Весь в желтой коже, с наганом за поясом, высокий, черный, сухощавый комендант чека вытянулся, ожидая приказания. И Урицкий его отдал:
— Товарищ комендант, будьте добры, препроводите моего дорогого знакомого, товарища Брыкина, в кабинет № 7.
Я встал и поклонился. И они тоже ответили поклоном. Вежливость необыкновенная! В эту минуту мы были похожи на прощающихся джентльменов, только что окончивших важный деловой разговор.
Не проронив ни слова, мы шли с высоким черным человеком по коридорам, по лестницам, встречали людей и, наконец, остановились пред запертой дверью.
Комендант любезно объявил:
— Вот и ваши апартаменты!
На двери чернела цифра «7», и по коридору около камеры медленно расхаживал часовой.
Комендант щелкнул ключом, дверь отворилась — в камере стоял арестованный.
— Входите, — предложил комендант.
— Я не войду.
Меня охватило упрямство.
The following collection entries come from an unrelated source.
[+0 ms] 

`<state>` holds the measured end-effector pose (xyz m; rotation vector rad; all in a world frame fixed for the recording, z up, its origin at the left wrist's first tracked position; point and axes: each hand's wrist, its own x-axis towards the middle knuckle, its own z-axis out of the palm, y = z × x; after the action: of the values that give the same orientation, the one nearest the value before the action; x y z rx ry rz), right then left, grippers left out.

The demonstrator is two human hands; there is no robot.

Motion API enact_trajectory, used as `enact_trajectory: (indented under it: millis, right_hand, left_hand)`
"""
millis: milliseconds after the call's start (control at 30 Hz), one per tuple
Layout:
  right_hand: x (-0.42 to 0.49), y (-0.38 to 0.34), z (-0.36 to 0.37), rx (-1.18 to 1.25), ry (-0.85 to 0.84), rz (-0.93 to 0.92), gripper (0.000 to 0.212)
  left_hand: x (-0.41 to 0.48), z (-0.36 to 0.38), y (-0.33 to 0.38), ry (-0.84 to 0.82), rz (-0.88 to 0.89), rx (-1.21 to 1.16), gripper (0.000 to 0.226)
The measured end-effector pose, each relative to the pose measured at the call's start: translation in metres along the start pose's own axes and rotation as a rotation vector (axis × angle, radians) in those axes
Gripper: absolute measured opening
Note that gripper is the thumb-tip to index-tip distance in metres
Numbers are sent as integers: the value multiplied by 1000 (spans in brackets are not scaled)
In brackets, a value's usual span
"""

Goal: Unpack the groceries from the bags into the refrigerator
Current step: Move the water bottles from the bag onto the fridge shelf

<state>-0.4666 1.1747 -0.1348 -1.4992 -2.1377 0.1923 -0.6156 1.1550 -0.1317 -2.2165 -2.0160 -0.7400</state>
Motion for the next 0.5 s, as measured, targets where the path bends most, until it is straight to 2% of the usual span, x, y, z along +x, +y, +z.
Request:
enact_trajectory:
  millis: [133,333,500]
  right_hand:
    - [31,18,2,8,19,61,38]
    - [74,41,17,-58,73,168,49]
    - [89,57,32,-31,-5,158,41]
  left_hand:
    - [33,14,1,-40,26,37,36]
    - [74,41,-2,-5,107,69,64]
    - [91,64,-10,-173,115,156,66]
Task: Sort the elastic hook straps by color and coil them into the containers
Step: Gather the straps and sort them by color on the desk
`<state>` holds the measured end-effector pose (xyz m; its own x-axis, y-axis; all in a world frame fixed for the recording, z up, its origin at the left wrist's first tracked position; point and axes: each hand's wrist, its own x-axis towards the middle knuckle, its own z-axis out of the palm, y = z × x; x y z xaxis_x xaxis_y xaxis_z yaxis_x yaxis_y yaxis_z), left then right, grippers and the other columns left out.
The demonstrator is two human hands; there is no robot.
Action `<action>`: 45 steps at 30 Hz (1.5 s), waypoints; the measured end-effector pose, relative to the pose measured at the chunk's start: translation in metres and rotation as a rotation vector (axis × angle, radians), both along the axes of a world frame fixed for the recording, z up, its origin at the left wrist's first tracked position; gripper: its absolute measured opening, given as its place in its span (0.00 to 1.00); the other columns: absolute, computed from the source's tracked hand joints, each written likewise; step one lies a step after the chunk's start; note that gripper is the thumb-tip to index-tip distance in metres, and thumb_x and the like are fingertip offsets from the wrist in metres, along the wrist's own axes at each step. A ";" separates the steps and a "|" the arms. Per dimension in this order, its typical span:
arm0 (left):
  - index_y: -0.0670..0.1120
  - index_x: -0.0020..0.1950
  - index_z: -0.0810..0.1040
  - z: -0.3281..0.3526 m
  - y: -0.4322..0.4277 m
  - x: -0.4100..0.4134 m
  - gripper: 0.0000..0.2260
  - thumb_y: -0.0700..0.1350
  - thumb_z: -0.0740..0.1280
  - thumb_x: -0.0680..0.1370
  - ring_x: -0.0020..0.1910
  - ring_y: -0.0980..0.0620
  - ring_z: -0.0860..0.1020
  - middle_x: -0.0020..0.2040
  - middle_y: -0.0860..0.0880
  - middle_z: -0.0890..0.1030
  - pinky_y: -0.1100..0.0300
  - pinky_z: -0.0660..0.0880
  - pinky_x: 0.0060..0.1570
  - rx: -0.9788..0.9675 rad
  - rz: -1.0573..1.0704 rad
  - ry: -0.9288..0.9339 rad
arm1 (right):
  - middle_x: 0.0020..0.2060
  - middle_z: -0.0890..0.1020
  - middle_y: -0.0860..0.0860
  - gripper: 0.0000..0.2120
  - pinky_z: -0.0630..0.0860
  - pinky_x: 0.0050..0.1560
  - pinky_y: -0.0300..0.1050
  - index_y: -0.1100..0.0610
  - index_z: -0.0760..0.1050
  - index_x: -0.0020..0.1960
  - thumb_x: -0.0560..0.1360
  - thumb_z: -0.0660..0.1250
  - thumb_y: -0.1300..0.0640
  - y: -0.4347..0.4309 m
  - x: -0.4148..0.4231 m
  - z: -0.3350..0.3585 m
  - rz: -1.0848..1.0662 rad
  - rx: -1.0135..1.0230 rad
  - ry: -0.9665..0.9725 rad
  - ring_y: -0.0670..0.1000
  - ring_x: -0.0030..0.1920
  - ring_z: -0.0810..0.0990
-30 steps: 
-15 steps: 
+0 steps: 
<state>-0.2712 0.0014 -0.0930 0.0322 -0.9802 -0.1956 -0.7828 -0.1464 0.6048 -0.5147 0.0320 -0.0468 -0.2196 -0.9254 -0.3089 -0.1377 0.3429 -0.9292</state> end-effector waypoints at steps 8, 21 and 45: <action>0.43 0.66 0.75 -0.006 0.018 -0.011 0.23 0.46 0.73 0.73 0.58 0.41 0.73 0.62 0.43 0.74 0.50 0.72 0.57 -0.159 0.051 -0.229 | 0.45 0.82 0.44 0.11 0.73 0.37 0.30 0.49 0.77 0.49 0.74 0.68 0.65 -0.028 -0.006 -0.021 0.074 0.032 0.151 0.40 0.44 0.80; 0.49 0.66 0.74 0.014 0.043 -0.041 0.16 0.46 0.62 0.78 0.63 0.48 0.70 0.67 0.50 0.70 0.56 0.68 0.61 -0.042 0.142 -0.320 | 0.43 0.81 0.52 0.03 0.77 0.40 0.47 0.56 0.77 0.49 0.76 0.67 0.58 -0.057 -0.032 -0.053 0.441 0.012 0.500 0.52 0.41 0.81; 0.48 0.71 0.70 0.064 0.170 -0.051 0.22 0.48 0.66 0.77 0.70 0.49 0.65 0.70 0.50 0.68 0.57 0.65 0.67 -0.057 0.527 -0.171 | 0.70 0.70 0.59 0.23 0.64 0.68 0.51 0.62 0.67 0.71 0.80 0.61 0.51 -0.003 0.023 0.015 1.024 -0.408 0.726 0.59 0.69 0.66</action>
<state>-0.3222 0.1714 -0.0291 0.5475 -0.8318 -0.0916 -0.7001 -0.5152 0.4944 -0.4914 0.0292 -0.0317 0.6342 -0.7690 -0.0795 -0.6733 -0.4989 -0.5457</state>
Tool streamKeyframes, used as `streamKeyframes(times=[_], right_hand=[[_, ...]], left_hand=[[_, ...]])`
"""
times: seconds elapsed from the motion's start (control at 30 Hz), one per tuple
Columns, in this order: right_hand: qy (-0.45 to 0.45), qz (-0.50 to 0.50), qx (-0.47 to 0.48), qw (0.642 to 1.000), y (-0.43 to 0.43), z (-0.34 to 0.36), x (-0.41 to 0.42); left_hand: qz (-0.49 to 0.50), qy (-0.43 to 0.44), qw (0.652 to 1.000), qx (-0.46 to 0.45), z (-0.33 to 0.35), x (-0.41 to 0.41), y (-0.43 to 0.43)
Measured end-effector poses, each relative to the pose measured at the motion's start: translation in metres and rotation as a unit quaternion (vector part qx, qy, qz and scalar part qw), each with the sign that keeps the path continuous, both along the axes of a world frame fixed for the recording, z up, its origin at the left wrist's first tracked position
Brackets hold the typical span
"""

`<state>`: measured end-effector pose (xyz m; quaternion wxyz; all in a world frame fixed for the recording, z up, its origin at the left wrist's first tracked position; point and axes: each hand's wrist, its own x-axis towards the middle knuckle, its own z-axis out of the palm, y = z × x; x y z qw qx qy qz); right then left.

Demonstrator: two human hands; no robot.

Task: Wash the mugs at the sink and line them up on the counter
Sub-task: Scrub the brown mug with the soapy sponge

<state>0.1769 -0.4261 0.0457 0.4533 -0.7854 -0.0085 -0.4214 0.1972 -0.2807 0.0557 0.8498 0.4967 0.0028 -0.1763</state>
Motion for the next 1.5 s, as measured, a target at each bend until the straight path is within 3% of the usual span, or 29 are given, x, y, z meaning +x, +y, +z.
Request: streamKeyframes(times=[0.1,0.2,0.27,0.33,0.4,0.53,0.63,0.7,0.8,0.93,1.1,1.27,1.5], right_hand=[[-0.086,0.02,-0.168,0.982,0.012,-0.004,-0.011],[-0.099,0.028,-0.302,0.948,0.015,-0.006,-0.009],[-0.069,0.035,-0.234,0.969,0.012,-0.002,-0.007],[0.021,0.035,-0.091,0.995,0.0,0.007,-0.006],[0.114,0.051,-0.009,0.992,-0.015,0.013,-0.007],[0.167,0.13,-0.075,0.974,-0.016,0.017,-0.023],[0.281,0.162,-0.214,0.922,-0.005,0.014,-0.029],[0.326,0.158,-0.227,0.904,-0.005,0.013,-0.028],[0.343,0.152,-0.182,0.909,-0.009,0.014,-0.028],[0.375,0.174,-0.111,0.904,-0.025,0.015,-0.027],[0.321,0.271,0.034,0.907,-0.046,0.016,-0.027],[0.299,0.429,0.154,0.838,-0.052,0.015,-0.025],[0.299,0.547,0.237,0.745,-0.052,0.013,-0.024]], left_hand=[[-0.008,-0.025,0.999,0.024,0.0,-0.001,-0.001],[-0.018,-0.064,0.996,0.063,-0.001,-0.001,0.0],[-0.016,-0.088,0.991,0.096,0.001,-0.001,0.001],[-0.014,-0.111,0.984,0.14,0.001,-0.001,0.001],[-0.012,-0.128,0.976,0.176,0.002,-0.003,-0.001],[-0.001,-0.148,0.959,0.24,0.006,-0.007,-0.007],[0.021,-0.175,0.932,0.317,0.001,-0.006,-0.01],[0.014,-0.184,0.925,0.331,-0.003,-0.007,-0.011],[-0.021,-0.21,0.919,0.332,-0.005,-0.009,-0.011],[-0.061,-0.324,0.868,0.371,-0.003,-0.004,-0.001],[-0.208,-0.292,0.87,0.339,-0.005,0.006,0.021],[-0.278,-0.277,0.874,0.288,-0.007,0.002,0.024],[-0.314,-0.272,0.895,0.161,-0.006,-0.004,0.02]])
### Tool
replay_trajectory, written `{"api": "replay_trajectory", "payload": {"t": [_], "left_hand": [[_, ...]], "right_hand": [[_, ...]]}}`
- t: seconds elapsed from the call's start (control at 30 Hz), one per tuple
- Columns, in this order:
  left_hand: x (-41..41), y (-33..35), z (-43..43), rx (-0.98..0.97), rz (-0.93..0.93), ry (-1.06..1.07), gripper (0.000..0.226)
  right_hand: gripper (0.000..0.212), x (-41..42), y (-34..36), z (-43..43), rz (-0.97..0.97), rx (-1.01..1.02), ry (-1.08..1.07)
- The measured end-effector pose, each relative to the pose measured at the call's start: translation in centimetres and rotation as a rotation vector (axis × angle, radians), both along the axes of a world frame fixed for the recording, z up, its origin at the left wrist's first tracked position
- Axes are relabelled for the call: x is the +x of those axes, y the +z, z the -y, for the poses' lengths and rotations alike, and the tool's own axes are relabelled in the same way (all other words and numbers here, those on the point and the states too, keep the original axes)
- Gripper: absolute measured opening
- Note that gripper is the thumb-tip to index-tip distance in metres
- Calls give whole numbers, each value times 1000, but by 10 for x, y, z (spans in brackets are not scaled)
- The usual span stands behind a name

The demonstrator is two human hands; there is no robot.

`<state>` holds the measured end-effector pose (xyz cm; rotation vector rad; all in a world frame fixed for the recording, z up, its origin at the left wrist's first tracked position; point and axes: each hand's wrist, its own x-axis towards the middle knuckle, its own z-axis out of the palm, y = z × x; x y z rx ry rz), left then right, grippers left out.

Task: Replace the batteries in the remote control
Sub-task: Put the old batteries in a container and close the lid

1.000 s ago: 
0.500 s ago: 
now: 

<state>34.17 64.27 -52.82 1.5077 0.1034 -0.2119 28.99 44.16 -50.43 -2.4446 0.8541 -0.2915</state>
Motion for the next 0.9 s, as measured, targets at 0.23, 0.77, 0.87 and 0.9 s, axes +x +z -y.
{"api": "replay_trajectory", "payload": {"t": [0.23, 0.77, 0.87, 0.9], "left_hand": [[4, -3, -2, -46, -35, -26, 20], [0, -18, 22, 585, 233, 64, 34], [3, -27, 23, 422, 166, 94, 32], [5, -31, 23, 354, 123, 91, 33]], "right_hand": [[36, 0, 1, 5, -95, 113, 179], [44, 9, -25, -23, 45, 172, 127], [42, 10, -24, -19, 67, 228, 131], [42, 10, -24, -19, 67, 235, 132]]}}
Я почувствовал прилив тихого бешенства; в эту последнюю минуту, отделявшую меня от неизвестности, от неволи и заточения, я с нечеловеческой жадностью, с животным упорством хватался за мою уходящую свободу.
Едва ли ясно понимая, что я говорю, что делаю, я громко заявил:
— Я не арестован. Я занимаю пост повыше вашего. Я — не обвиняемый и даже не подозреваемый. Я никуда не сяду. Я — секретный сотрудник.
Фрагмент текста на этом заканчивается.